Not only is wild rice a sacred crop to her people, but it’s a major source of income, said LaDuke.

“It is the only thing our people can count on. You cannot count on the U.S. economy,” she said.

“But you can count on your rice.”

The $2.6-billion Sandpiper pipeline is already about a year behind schedule because the Minnesota Public Utilities Commission last fall decided to review the need for the project and its route separately, rather than at the same time.

The commission granted Enbridge a certificate of need for Sandpiper in early June, a move that LaDuke said was tantamount to a “declaration of war.” Groups are planning to challenge the certificate as soon as they’re able. The route permitting process is now underway.

Meanwhile, the commission is just about to begin reviewing the Line 3 Replacement. The $7.5-billion project, the biggest in Enbridge’s history, involves decommissioning a nearly half-century old pipeline that runs between Hardisty, Alta., and Superior and replacing it with all new pipe.

Enbridge spokeswoman Lorraine Little said the lines don’t cross reservation boundaries, so there’s no formal negotiation process with bands. The Ojibwe do, however, gather, hunt and fish on ceded land.

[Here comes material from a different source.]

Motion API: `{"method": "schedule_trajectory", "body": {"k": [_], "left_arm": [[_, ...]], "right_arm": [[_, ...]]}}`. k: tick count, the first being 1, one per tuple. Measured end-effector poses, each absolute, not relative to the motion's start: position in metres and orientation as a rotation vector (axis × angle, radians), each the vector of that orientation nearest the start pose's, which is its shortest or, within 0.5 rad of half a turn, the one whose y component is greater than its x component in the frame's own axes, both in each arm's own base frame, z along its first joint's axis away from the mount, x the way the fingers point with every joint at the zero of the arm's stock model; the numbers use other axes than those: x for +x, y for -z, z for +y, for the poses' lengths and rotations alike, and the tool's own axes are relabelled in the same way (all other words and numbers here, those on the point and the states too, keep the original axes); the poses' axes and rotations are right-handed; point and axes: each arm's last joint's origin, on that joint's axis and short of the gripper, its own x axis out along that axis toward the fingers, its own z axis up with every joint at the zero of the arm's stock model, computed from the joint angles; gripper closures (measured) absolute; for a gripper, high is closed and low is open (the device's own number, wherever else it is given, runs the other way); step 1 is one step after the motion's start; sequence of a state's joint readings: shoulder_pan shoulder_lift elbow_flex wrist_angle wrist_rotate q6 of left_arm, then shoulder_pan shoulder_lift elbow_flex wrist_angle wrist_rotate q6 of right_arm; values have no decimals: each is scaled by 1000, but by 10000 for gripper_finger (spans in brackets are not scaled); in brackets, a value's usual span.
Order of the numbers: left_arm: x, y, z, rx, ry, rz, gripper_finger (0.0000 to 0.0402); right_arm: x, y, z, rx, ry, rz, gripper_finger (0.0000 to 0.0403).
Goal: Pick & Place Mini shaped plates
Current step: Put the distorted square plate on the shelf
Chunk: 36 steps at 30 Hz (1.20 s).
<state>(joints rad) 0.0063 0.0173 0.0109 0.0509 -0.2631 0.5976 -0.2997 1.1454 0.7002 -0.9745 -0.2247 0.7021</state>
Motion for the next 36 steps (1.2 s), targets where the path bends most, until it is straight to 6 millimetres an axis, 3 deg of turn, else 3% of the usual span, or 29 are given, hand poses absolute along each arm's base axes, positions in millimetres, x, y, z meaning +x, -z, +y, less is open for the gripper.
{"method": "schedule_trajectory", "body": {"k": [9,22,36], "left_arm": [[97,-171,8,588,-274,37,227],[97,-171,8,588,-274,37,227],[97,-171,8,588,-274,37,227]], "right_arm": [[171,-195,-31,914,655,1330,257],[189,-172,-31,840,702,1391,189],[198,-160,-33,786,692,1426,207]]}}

Some, but not all, native groups have chosen to engage in consultations with the Calgary-based company, said Little.

“We certainly are sensitive to the concerns that have been raised in terms of the wild rice. And so that is part of the consultation process and the conversations that we’d like to have with the reservations to address those concerns.”

Frank Bibeau, a lawyer for Honor the Earth, is drawing on his past career experience in the Minnesota government to “add confusion and delay” to the process.

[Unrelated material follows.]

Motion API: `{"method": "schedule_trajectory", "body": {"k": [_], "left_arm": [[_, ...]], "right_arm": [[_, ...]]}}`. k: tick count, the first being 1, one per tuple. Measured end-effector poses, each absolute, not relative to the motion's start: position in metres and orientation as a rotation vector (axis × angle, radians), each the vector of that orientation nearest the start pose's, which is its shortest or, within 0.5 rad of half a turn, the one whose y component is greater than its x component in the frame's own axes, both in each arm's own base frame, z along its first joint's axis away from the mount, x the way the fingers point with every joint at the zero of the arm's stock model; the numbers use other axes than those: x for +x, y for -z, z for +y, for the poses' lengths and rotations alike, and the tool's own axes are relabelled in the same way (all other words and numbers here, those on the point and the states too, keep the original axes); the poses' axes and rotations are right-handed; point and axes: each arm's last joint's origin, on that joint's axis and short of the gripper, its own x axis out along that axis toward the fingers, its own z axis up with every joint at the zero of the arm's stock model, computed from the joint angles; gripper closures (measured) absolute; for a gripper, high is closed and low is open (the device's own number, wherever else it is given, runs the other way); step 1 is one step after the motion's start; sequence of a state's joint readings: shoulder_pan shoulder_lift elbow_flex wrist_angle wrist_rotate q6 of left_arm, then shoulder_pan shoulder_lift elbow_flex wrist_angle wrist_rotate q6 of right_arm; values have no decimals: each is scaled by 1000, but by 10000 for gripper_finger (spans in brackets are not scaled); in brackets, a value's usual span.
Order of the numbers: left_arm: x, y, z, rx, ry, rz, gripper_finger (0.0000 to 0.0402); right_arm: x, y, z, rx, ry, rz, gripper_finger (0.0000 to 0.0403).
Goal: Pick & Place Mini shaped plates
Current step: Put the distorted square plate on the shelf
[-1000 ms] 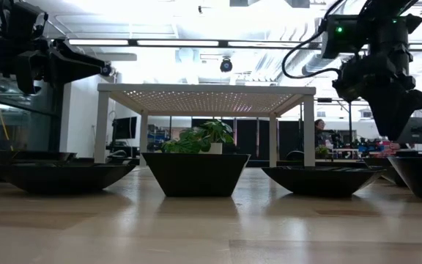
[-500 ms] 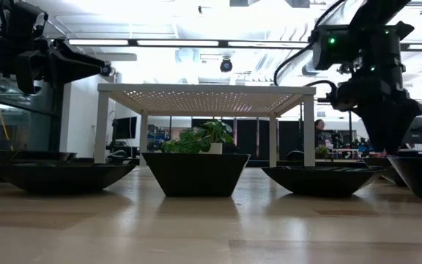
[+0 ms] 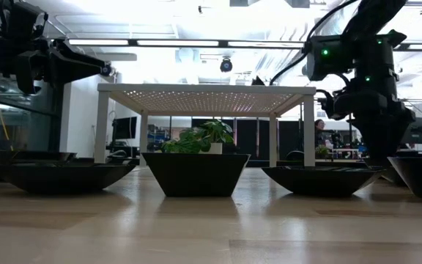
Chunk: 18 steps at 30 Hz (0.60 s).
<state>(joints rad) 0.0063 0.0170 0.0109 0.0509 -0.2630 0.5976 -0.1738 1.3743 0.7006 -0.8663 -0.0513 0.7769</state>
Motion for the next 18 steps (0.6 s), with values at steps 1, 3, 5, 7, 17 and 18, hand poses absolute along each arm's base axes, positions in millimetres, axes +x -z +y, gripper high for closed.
{"method": "schedule_trajectory", "body": {"k": [1,3,5,7,17,18], "left_arm": [[97,-171,8,588,-274,37,227],[97,-171,8,588,-274,37,227],[97,-171,8,588,-274,37,227],[97,-171,8,588,-274,37,227],[97,-171,8,588,-274,37,227],[97,-171,8,588,-274,37,227]], "right_arm": [[198,-160,-33,788,689,1422,209],[198,-160,-33,790,670,1423,212],[199,-160,-33,794,653,1426,214],[199,-160,-33,796,650,1423,214],[195,-170,-32,804,633,1382,213],[194,-171,-32,805,633,1381,213]]}}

“I think there’s going to be a lot bigger fight than Enbridge understands right now,” he said.

While opponents would prefer pipelines not be built in the first place, many are pragmatic.

Friends of the Headwaters, a local environmental group, pitched a route that juts diagonally across southwestern Minnesota, well away from most wild rice lakes.

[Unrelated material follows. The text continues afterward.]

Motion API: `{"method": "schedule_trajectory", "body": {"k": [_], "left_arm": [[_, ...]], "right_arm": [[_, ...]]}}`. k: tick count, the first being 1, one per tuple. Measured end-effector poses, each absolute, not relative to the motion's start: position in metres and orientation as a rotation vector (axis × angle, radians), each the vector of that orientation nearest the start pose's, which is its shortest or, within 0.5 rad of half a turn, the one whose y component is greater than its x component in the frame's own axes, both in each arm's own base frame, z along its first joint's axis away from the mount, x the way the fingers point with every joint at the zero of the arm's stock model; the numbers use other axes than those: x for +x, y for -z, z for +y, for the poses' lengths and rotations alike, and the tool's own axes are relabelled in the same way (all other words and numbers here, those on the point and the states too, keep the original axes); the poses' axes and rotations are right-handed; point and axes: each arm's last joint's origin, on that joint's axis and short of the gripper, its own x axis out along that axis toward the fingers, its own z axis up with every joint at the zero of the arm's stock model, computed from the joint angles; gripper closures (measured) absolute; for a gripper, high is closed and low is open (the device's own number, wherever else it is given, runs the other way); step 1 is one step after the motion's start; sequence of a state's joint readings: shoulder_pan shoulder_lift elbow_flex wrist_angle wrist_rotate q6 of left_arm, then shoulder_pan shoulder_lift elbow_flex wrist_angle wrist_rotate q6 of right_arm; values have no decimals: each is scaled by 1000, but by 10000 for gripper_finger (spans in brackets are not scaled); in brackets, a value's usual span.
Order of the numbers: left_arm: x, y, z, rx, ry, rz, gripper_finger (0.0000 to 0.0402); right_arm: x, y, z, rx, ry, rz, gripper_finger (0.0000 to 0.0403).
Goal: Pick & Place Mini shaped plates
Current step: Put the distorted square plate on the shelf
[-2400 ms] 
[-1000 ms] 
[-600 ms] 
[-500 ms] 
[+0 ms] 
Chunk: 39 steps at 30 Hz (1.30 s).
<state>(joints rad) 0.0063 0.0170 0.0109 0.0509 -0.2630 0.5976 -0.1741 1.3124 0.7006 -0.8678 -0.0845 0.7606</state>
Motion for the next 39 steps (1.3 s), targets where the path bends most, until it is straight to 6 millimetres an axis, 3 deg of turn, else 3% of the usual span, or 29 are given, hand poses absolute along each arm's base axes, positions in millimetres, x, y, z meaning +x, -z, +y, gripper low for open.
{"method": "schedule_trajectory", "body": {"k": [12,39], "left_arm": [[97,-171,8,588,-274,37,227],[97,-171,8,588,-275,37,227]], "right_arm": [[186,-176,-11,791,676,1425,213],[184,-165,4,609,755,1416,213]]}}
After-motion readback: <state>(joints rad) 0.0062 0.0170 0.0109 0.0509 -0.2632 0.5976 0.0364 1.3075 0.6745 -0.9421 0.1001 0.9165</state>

“We understand that in the practical realities of today’s world, that there’s still a need to move petroleum product around the nation and around North America,” said Richard Smith, with Friends of the Headwaters. “We think that Enbridge already has too large a footprint across Minnesota’s northern water resources.”

Enbridge pipelines have been crossing through the area for several decades. Smith is concerned that if Line 3 and Sandpiper go ahead, yet more pipelines will proliferate.

Little foresees Enbridge having to make “micro-adjustments” to Sandpiper to minimize impacts, but a drastic reroute would only mean a longer pipe that would affect more densely populated areas.

Joe Plumer, a lawyer who represents the White Earth reservation, said he recognizes that “they’re probably going to put a pipeline through,” but the company’s proposed Sandpiper path “is the worst route that they ever could have chosen.”

“The waters communicate above and below ground in those sensitive areas. You can’t segregate a spill.”